Monday, September 21, 2009

Character Profile: Randy Smoot

Randy Smoot is a retired General Electric employee. He spent years working in the Chicago district, wearing his nerves and fingertips to traceless emptiness.

On Saturday, Randy's son and daughter-in-law invited him to the Museum of Science and Industry. "We have tickets to the Harry Potter exhibit!" He could hear Sam squealing in the background as he listened to his son on the phone. Goddamn witches and wizards and froo-froo pansy stuff, thought Randy. They'll be sorry when that kid grows up wearing a skirt and a wig.

"I really don't know, son," he responded, "My knee's been killin' me this week and you know I play cards with the boys at 6 pm."

He didn't bother to tell him that the game had been canceled due to the church potluck. Randy wasn't going. He never went to church after Norma passed. For a moment, the thought of a schedule-less Saturday seemed appealing.

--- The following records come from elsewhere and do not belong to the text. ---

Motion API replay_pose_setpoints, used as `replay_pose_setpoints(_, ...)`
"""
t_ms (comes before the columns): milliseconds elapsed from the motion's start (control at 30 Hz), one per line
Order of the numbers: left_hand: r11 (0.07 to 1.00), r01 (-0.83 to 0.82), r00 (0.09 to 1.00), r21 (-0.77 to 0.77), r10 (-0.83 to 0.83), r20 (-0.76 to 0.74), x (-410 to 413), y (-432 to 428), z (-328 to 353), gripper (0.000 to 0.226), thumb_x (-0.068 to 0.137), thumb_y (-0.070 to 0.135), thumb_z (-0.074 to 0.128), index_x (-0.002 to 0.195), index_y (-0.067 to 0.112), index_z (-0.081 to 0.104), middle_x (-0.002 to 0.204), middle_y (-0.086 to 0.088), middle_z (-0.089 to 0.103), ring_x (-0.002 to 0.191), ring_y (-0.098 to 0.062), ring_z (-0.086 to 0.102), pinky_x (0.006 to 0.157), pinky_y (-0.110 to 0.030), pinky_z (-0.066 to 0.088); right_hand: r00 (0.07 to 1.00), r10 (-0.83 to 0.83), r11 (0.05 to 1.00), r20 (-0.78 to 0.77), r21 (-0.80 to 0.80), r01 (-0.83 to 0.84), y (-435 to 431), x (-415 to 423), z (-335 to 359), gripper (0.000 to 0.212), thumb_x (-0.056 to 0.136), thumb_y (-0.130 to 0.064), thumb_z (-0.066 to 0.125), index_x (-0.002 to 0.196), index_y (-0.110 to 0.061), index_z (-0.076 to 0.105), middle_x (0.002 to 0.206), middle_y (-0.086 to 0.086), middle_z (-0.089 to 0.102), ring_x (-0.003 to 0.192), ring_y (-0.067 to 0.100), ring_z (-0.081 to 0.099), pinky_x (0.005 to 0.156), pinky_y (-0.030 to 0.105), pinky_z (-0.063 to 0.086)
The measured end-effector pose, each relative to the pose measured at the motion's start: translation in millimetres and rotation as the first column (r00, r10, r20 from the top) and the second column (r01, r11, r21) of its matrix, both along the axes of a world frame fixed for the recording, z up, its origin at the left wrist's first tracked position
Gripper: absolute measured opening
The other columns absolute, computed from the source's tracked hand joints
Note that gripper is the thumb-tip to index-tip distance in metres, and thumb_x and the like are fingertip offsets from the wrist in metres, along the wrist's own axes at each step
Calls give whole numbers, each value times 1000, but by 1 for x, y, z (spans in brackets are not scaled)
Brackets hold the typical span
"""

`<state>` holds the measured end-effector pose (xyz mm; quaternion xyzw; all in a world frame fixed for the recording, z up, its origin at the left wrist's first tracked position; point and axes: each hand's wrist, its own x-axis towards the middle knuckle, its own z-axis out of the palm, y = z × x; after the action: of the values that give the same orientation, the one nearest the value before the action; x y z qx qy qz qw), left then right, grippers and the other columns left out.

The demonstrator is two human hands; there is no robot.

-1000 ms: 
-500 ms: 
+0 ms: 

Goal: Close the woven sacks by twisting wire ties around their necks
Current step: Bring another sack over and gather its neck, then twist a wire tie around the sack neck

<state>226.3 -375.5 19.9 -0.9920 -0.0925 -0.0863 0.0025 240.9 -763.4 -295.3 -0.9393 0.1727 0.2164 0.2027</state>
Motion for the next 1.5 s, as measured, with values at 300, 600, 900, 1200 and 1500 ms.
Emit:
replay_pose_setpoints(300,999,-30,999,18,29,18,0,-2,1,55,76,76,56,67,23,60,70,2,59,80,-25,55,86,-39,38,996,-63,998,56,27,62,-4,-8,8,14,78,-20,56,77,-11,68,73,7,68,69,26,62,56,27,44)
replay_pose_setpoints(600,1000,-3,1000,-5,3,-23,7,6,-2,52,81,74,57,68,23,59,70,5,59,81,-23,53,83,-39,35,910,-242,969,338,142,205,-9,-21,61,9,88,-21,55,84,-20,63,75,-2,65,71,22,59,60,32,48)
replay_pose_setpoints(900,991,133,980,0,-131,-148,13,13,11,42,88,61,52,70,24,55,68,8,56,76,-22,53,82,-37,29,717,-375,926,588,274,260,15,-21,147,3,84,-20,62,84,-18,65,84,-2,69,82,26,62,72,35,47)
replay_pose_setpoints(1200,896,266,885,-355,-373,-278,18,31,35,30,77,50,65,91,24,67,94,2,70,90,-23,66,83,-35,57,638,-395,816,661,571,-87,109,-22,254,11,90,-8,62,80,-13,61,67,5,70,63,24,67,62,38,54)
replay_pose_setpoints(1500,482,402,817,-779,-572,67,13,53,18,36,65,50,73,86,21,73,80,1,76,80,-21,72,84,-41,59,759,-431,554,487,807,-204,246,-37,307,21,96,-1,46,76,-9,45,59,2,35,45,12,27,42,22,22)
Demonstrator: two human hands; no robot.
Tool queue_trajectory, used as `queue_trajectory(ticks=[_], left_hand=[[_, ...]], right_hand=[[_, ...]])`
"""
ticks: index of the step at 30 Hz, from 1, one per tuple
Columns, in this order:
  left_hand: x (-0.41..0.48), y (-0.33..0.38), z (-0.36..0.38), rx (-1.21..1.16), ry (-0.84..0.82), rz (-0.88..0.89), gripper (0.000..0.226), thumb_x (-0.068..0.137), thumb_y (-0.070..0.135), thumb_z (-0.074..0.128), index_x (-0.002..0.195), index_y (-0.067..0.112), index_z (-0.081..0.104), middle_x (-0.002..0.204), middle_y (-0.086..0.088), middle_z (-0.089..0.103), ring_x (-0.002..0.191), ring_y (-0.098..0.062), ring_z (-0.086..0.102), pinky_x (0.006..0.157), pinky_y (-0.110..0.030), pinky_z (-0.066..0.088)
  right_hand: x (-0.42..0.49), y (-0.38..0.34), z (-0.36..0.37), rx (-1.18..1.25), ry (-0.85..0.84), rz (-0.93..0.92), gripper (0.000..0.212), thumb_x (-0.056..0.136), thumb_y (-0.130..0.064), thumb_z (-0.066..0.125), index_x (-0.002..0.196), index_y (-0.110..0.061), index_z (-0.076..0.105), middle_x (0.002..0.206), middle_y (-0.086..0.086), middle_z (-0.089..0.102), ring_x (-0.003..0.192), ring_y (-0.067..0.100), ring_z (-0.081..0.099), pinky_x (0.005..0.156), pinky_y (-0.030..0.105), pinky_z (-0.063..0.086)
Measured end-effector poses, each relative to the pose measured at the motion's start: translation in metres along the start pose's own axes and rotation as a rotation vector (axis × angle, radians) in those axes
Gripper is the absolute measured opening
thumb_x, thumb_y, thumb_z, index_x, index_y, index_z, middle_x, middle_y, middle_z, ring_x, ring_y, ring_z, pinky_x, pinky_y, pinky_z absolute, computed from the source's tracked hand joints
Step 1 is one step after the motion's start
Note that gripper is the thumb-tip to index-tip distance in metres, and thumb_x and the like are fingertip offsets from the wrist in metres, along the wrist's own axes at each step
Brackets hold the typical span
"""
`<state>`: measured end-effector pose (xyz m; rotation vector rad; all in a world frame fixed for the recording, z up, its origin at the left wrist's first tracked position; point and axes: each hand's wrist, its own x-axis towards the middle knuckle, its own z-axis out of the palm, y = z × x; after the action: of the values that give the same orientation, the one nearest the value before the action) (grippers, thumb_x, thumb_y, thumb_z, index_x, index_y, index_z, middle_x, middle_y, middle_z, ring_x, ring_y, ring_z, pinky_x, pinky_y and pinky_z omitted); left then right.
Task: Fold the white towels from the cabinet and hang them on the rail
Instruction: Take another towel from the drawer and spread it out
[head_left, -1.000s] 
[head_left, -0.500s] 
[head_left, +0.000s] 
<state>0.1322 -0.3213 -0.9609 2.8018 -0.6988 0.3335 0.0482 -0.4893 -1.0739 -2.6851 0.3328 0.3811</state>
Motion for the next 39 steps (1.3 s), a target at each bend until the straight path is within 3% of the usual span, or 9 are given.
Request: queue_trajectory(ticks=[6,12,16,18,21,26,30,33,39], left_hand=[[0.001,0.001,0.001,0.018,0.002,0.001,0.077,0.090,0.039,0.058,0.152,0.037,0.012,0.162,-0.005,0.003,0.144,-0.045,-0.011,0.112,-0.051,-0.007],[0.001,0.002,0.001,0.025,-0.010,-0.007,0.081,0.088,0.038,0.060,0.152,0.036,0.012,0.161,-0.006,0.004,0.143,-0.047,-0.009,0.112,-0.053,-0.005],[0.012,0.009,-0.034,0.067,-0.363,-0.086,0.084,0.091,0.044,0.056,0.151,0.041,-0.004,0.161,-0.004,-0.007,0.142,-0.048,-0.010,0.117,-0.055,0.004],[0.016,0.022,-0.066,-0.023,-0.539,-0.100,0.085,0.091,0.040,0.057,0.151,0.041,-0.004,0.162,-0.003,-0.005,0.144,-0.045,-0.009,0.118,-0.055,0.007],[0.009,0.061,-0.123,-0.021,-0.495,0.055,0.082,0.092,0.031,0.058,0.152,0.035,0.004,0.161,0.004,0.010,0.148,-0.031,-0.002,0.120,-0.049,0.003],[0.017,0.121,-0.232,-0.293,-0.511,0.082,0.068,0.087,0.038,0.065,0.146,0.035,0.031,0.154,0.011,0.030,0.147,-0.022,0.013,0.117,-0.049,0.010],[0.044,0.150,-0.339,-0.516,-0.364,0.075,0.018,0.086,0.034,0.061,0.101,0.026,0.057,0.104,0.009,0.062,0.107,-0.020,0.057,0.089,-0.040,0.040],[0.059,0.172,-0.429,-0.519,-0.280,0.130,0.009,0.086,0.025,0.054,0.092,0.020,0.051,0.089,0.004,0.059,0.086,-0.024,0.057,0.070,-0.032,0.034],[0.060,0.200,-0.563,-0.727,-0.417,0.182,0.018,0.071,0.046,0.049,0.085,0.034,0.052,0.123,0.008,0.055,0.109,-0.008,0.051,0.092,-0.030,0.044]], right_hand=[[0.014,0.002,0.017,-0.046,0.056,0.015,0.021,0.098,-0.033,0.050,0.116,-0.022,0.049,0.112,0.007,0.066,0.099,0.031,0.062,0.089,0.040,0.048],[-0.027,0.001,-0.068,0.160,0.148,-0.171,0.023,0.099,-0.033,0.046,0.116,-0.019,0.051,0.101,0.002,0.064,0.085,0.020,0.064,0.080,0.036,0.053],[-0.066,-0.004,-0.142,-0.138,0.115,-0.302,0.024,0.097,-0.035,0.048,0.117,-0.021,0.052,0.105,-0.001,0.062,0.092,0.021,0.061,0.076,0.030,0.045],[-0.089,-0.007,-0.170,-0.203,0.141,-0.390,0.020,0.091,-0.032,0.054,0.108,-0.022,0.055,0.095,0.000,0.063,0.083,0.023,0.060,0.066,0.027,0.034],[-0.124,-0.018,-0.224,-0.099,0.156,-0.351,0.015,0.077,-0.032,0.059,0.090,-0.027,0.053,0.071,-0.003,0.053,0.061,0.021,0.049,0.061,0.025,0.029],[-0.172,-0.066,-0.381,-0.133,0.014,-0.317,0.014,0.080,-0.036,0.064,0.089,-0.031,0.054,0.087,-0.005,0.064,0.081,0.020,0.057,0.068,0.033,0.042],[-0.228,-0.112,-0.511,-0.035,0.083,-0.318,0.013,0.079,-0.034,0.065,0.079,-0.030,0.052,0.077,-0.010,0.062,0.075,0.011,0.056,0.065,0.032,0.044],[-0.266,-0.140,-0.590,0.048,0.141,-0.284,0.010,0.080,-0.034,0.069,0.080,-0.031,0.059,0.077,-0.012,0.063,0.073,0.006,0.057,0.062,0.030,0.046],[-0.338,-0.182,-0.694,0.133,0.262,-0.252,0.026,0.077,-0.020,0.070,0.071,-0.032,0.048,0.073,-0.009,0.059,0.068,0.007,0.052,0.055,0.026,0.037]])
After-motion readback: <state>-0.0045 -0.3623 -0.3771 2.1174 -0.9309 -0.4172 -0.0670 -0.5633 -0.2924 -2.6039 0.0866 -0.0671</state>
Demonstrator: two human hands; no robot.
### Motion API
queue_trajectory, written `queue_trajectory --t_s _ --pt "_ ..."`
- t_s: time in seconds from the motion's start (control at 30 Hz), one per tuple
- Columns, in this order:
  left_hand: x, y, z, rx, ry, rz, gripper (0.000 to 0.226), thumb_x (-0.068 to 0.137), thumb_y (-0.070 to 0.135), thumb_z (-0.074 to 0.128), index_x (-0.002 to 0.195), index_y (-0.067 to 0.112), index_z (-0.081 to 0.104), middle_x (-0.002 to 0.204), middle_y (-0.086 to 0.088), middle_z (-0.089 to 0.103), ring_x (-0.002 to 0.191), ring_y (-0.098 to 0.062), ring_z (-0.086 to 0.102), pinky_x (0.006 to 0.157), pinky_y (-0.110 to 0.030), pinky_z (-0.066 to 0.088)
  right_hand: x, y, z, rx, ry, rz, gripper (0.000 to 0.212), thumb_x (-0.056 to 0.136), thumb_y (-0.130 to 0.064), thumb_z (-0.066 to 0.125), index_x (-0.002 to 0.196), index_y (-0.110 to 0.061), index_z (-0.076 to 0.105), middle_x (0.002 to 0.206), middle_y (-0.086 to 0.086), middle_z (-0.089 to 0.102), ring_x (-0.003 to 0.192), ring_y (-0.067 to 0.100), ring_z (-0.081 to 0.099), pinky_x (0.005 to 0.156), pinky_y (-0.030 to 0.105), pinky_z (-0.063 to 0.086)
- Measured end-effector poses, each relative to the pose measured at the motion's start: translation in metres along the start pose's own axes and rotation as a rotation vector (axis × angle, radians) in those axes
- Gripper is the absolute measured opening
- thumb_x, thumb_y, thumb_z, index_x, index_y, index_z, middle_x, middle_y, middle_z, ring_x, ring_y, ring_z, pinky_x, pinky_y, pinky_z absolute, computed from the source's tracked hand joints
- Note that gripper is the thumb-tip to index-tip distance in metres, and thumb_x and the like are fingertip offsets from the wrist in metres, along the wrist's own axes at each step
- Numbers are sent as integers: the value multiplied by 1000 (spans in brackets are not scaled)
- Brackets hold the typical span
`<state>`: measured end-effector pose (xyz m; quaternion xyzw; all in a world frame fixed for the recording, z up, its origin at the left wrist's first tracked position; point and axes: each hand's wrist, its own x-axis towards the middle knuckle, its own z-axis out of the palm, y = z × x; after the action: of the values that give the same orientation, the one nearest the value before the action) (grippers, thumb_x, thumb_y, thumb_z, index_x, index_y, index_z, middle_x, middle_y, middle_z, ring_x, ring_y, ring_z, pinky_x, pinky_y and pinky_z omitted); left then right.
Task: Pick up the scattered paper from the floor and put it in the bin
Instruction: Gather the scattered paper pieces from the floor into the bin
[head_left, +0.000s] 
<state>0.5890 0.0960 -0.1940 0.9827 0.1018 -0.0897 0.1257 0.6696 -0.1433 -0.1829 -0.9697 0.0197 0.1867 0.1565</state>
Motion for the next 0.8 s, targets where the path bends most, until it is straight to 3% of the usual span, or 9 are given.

"Come on, dad," his son pressed, "It'd mean the world Sam."

"Okay."


On Saturday morning, he rode in front on the way to the museum. He liked riding in front especially when he couldn't drive. Sitting in back was horseshit if you are the man of the house and Randy was certain he wasn't going to endure that get-up Sam was in. "Why's the boy wearing a cloak like some pocket watch salesman?!" He'd asked his daughter-in-law. She had laughed at him.
"It's part of the fun," she responded.

Later, after the submarine exhibit and the coal mine, Randy and his family approached the entrance for the Harry Potter display. "On second thought, I think I'll meet you downstairs at the entrance. You know, near that train."

"But Dad!" his son protested.
Sam was already jumping and raising his hand to answer Potter quiz questions.
He wouldn't notice.

Randy reached the large train display and noticed a tour began in five minutes. He followed a group onto the historic vehicle and listened as the tour guide explained the train's speed, saying it was known to cut travel time in half from Chicago to Denver.

Time.
Something he didn't have a lot of, he felt, listening and stuffing his museum programs in the front of his jeans. He looked up and noticed a young blond woman looking at the bundle shoved halfway down his pants.

She looked concerned.
Probably thinks I'm too old or stupid to know not to put them there, he thought. Probably wants to tell me to shove 'em in my back pocket. His rationale for being able to keep track of the programs would be lost on her, he was certain.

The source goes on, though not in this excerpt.